Author: Smithedajkul P, Dupras D and Newman J Publication Year: 2012
Summary: Medical conferences are a feature of continuing medical education. Sessions are often led by subspecialty experts but these experts rarely work together to address clinical problems. The authors of this paper address this by reformating their conference by integrating a patient hospitalization.
Description: Medical conferences are a prominent feature of continuing medical education spanning across all health-related disciplines. These gatherings aim to disseminate new medical innovations, technologies, and approaches to treatment as well as review core topics and procedural skills. Additional benefits to medical conferences include the chance for attendees to network with colleagues, interact with world experts, address challenging medical dilemmas, and have an opportunity to translate novel ideas from the meeting and advance further research and improve clinical practice. Often, these sessions are led by subspecialty experts but rarely do these experts work together to address clinical problems in the same patient context.
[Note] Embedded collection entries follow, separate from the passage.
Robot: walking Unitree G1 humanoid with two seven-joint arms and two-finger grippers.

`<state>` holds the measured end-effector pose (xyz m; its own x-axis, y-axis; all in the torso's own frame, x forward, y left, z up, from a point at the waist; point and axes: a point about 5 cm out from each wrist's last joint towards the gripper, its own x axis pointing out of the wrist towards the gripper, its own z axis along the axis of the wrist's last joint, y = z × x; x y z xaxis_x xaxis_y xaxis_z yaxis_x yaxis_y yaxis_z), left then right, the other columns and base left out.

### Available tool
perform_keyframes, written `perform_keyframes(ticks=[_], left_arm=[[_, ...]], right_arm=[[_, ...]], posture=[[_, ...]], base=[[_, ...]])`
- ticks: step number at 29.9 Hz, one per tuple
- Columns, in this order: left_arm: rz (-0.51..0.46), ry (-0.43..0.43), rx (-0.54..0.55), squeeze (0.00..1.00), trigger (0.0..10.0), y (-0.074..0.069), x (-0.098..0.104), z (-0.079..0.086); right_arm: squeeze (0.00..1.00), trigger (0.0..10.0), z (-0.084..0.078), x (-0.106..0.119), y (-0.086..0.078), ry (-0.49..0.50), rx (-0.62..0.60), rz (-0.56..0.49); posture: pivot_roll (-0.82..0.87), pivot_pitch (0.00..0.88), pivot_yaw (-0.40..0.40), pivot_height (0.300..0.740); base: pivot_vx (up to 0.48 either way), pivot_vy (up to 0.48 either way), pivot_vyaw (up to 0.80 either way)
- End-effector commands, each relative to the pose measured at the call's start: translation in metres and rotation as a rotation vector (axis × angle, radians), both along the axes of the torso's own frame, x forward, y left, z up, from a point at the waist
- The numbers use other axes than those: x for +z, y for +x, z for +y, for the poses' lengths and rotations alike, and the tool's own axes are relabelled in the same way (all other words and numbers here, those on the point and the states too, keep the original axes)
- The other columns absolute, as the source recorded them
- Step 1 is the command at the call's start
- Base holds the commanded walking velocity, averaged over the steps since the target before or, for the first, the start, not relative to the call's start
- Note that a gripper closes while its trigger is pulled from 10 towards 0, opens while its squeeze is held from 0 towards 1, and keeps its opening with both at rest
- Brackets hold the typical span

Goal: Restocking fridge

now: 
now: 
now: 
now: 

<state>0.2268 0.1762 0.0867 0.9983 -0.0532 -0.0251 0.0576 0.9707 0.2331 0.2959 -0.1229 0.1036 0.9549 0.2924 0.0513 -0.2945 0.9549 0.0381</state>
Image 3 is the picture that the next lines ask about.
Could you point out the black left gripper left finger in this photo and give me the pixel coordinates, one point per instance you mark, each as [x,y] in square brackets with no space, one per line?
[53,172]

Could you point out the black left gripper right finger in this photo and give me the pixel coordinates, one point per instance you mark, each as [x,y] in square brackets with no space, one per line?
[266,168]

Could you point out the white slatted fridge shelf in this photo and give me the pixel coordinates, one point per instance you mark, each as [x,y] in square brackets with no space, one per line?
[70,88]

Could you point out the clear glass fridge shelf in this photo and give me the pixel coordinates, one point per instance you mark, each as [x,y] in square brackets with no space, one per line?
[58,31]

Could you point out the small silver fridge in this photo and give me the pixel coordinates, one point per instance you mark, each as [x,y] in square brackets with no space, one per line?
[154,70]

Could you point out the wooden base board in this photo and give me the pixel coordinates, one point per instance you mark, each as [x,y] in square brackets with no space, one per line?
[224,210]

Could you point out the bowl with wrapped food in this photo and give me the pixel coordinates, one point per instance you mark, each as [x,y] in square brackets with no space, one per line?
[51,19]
Unfortunately, patients admitted to the hospital come with a number of coexisting problems, and multiple consulting experts often collaborate when making subspecialty recommendations to effectively treat the patient as a whole. To highlight this and create a cohesive lecture series, we organized a one day, multidisciplinary medical conference using a complex patient centered framework. The subspecialists were instructed to provide consultations and recommendations based on the complex patient scenario. We include the audience survey responses to our presentation, present expert speaker perspectives and discuss challenges to this novel method of medical conference organization.